* PROBLEM TO SOLVE:
The result should be the full listing copied exactly, with no pictures in it.

* RAW DATA:

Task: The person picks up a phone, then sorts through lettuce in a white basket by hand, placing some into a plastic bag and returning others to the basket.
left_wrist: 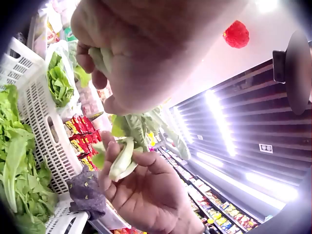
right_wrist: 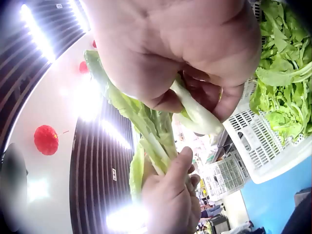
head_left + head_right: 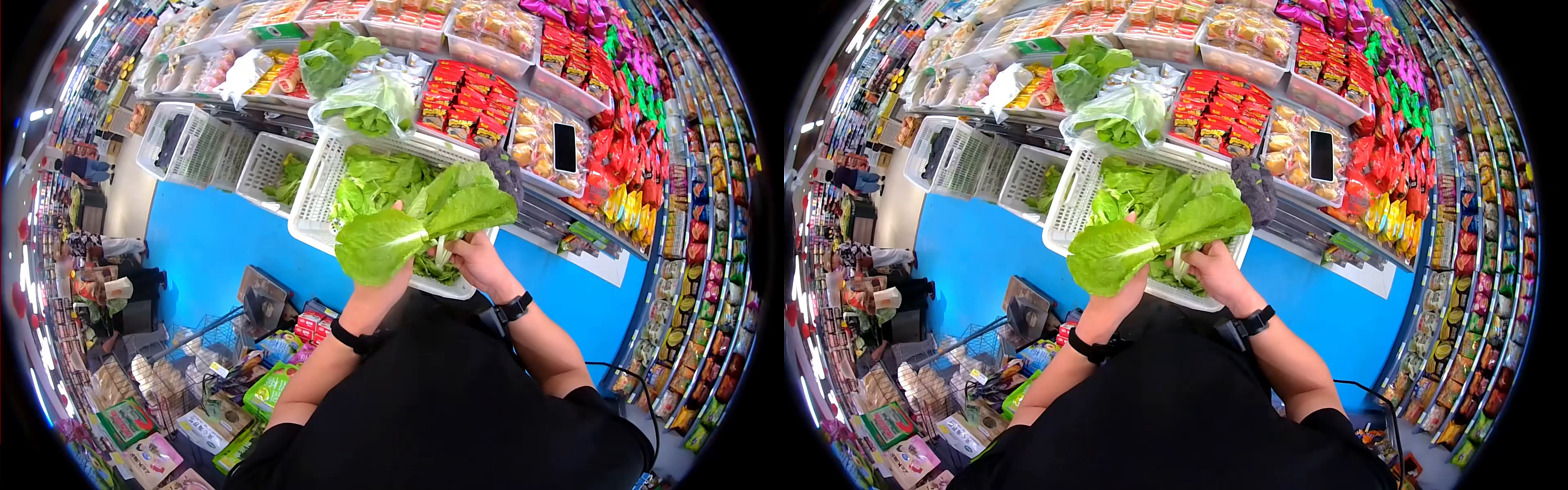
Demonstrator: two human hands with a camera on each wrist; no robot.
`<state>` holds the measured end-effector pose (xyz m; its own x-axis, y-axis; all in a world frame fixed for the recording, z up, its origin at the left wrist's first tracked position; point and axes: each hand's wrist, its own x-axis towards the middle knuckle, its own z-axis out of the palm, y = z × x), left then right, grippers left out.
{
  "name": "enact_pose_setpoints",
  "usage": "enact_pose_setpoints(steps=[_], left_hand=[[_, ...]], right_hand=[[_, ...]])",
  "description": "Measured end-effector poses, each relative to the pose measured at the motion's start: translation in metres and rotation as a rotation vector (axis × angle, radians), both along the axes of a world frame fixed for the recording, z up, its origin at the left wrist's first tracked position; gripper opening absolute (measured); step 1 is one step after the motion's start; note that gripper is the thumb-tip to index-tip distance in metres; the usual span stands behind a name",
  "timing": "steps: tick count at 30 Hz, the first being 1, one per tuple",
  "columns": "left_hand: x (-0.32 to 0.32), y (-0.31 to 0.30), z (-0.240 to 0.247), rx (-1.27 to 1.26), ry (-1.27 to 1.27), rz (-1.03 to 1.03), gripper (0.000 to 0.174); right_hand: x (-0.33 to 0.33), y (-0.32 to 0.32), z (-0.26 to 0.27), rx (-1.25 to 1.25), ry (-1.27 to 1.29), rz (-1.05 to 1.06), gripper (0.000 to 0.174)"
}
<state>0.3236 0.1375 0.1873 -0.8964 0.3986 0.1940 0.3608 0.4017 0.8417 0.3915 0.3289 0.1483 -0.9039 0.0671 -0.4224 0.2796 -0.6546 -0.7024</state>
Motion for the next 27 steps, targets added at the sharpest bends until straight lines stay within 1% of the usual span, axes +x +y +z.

* EXPECTED ANSWER:
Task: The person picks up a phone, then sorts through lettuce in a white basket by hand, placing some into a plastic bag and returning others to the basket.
left_wrist: 
right_wrist: 
head_left + head_right: 
Demonstrator: two human hands with a camera on each wrist; no robot.
`<state>` holds the measured end-effector pose (xyz m; its own x-axis, y-axis; all in a world frame fixed for the recording, z up, its origin at the left wrist's first tracked position; point and axes: each hand's wrist, its own x-axis towards the middle knuckle, its own z-axis out of the palm, y = z × x), left then right, grippers left out.
{
  "name": "enact_pose_setpoints",
  "usage": "enact_pose_setpoints(steps=[_], left_hand=[[_, ...]], right_hand=[[_, ...]])",
  "description": "Measured end-effector poses, each relative to the pose measured at the motion's start: translation in metres and rotation as a rotation vector (axis × angle, radians), both along the axes of a world frame fixed for the recording, z up, its origin at the left wrist's first tracked position; gripper opening absolute (measured); step 1 is one step after the motion's start; note that gripper is the thumb-tip to index-tip distance in metres; the usual span stands behind a name",
  "timing": "steps: tick count at 30 Hz, the first being 1, one per tuple",
  "columns": "left_hand: x (-0.32 to 0.32), y (-0.31 to 0.30), z (-0.240 to 0.247), rx (-1.27 to 1.26), ry (-1.27 to 1.27), rz (-1.03 to 1.03), gripper (0.000 to 0.174); right_hand: x (-0.33 to 0.33), y (-0.32 to 0.32), z (-0.26 to 0.27), rx (-1.25 to 1.25), ry (-1.27 to 1.29), rz (-1.05 to 1.06), gripper (0.000 to 0.174)"
}
<state>0.3236 0.1375 0.1873 -0.8964 0.3986 0.1940 0.3608 0.4017 0.8417 0.3915 0.3289 0.1483 -0.9039 0.0671 -0.4224 0.2796 -0.6546 -0.7024</state>
Motion for the next 27 steps, targets added at the sharpest bends until straight lines stay within 1% of the usual span, axes +x +y +z.

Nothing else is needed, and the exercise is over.